Activity
Find the word "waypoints" in the listing; pull out each line holding it.

- - - - -

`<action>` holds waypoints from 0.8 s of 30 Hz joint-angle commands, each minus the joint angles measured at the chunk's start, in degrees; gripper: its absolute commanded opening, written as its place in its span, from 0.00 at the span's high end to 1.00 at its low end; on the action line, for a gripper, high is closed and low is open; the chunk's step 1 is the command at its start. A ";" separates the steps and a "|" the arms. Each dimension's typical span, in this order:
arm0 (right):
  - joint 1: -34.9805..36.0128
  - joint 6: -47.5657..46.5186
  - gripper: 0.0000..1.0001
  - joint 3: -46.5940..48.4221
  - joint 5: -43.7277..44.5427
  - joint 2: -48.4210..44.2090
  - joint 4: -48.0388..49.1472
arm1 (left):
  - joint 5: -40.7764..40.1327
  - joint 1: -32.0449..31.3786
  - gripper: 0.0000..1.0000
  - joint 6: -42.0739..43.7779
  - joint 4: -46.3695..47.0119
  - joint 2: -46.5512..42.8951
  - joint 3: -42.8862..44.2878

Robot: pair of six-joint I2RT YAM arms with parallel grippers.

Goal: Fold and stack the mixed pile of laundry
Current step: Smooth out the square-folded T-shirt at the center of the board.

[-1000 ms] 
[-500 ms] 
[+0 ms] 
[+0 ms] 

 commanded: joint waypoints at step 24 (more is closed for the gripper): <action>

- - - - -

Task result
`<action>` holds waypoints from 0.8 s of 30 Hz joint-angle commands, each minus the joint angles measured at the chunk's start, in degrees; gripper: its absolute commanded opening, written as its place in its span, from 0.00 at the span's high end to 1.00 at its low end; on the action line, for a gripper, high is closed and low is open; the chunk's step 1 is the command at its start. A ";" separates the steps and a "|" the arms. Each dimension's typical span, in this order:
 commanded: joint waypoints at step 24 (more is closed for the gripper): <action>

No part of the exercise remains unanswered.